In a major escalation of a long-running contract battle, Mt. Hood Community College has warned that it plans to replace its full-time faculty members if they take part in a strike being threatened by their union.
In a statement issued this week, the administration of the two-campus public institution in Oregon said it has stepped up a recruitment campaign intended to find “qualified permanent replacements” for any faculty members involved in a labor walkout.
“We hope we don’t have to follow through with our hiring plan, but we are prepared to hire qualified full-time faculty within a very short time frame,” the college’s president, John J. (Ski) Sygielski, said as part of the college’s statement. “Our goal has been and remains to minimize disruption of class schedules and be back on track soon after a strike is executed.”
The college’s threat came in response to a vote this month by the Mt. Hood Community College faculty association, which represents the institution’s nearly 160 full-time faculty members, to authorize a strike if no contract agreement can be reached.
Gail M. Rasmussen, president of the Oregon Education Association, which counts the Mt. Hood union as an affiliate, said Wednesday she knew of no previous strike by community-college faculty members in that state, and similarly was not aware of any attempt by a public college to replace striking faculty members. She called the college’s threat to fire faculty members “an unprecedented scare tactic.”
For its part, the college’s full-time-faculty union has responded to the threat to replace any members who strike by issuing a statement accusing the college’s governing board of “engaging in a destructive pattern of behavior that will serve only to drive students, faculty and staff from our institution.” In an interview on Wednesday, Sara E. Williams, a mathematics instructor who is the college faculty association’s president, said, “Our students know that the full-time faculty here are not replaceable, and it is devastating to the college that the board does not know that.”
A Reapplication Process
The college’s statement said its governing board, the Mt. Hood Community College District Board of Education, was unanimous in its support for the plan to replace striking workers.
The board’s chairman, Brian J. Freeman, said on Wednesday that he was unable to recall any formal board vote on the matter but that the administration could take action without one. “We have discussed this issue going back a couple of months,” he said. “If a strike comes along, we ask our administration to be prepared.”

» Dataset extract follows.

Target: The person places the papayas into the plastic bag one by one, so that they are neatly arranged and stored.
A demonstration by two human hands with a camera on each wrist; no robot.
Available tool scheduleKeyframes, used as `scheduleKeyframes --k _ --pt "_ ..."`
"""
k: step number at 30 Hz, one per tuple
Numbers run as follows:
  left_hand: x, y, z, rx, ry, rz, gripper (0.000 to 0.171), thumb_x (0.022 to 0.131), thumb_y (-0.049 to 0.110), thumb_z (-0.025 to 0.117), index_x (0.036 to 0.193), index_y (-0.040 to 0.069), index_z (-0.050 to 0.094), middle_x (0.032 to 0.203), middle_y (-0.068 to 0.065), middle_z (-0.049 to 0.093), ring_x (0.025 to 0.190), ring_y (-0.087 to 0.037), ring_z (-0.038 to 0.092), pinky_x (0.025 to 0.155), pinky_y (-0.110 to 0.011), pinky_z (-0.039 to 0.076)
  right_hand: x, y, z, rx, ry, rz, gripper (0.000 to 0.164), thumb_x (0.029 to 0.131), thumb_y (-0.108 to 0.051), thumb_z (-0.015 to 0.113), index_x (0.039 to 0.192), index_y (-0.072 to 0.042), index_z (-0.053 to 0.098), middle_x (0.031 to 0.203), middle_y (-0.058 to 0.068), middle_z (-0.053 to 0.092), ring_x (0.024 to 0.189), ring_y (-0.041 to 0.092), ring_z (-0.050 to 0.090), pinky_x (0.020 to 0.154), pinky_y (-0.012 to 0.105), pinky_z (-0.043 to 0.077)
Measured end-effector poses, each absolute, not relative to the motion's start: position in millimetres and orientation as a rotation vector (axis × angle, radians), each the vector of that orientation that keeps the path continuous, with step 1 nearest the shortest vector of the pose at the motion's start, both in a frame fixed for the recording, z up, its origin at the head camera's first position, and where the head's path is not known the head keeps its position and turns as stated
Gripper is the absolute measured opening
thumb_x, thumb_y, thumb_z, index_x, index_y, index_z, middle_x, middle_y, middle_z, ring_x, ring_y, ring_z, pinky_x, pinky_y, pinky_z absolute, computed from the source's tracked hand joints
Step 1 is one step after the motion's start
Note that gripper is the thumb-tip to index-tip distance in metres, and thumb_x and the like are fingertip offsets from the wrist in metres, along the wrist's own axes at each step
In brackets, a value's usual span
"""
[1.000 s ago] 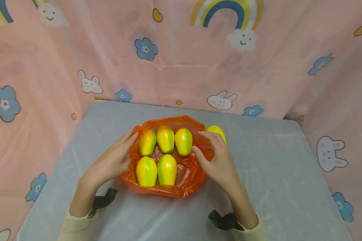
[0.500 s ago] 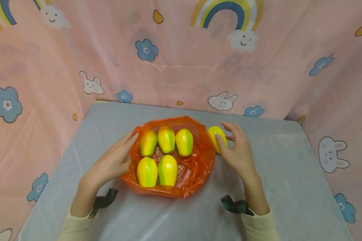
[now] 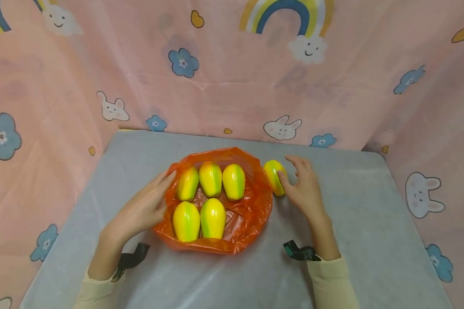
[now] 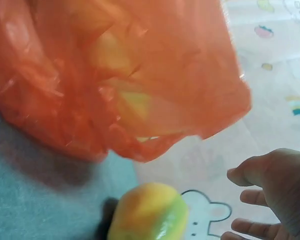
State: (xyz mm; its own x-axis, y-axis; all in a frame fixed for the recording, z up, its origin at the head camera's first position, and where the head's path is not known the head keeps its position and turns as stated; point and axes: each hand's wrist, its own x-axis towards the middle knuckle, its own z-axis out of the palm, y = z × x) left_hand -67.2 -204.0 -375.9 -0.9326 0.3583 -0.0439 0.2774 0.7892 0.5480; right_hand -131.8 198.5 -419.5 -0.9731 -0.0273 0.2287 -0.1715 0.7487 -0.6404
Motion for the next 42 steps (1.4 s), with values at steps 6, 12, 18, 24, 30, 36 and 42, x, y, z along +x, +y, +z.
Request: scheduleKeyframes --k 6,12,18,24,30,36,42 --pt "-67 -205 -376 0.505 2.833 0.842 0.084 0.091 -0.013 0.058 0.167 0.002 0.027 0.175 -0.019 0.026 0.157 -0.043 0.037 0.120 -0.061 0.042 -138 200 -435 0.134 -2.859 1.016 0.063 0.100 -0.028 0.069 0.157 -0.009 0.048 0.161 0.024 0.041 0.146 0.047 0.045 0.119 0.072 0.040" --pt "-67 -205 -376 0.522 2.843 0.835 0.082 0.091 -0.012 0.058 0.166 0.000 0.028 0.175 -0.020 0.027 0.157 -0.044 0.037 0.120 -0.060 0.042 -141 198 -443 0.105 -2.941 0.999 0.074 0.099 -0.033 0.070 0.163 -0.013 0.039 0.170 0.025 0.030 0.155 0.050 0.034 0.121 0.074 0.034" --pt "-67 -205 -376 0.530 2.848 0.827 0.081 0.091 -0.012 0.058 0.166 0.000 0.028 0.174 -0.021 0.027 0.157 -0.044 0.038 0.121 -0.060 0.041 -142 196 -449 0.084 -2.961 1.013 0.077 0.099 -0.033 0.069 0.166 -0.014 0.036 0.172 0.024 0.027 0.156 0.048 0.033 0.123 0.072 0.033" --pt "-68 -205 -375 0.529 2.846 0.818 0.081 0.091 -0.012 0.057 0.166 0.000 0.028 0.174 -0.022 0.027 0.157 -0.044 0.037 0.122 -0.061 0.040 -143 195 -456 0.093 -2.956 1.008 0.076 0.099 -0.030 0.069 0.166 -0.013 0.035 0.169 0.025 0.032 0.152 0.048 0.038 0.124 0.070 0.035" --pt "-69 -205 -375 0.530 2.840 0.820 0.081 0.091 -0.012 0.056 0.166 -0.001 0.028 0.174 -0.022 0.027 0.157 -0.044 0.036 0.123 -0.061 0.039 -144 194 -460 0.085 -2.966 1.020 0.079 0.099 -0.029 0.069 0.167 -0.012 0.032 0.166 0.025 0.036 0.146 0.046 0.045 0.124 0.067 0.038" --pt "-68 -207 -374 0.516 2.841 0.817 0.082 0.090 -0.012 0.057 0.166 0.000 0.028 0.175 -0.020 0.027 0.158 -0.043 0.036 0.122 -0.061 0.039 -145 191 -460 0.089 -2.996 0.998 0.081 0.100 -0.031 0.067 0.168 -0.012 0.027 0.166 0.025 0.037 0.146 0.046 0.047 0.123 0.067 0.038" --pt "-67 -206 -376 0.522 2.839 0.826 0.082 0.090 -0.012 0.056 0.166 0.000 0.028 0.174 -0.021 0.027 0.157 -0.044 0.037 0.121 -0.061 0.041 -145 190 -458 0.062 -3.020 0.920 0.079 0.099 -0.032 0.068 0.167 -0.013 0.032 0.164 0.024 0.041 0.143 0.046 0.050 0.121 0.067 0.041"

Under the college’s plan, Mr. Freeman said, striking faculty members “would not necessarily be fired.” But, he said, they would be replaced and would have to reapply for jobs if they chose to come back to work there because the college would not regard them as having any right to bump their replacements and get back their old positions.
Ms. Williams said the full-time-faculty union is likely to go to court to fight any effort by the college to fire its members for striking.
Randy Stedman, a professional negotiator who is representing the college, said on Wednesday that Oregon law allows community colleges to hire replacement workers and that there is legal precedent in that state for public agencies to take such actions.
Mr. Freeman, the board’s chairman, affirmed that stand, saying, “We believe we are on sound legal ground.”
But Michael J. Tedesco, an adjunct instructor of law at the University of Oregon who, in his private practice, represents the American Federation of Teachers, argued Wednesday that “you cannot be fired for going on strike in this state” and that Mt. Hood Community College would be able to have a state court block any strike that was, in fact, illegal. He said that state law requires public employees’ unions to take certain steps before going on strike—to go through specified negotiation, mediation, and cooling-off periods—but that the Oregon Education Association has plenty of experience in that area to walk its locals through the process. “This is not something where someone said, Uh-oh, I feel like going on strike today,” he said.
No Contract Since August
The full-time faculty members who belong to the Mt. Hood Community College faculty association account for just over a fourth of all faculty at the institution. They include both tenured and probationary faculty members, and, according to Ms. Williams, have an average of 13 years’ experience each. (Part-time faculty members at the college have their own union local and are working under a contract firmly in place.)
The college and the full-time-faculty union have been involved in often-heated collective-bargaining negotiations for more than a year, and the union’s members have been working without a contract since the end of August.
The college says it faces a $5.8-million shortfall in its budget for the coming fiscal year, and it has accused the union of refusing to even entertain compromise on financial matters. The college has characterized the offers it has put on the table as generous compared with the pay packages at comparable colleges. On April 4, the college filed an unfair-labor-practice complaint with the State of Oregon Employment Relations Board accusing the union of making false statements overstating to its members what concessions it has offered.
Mt. Hood’s board said in the statement issued this week that it plans to go ahead and put in place the terms of its final contract offer to the union, but it will not do so until after the college’s spring term ends in June. The statement quotes Mr. Freeman as saying, “Hopefully, by not implementing the final offer this term, we can reduce faculty angst and enhance students’ ability to complete their term uninterrupted.”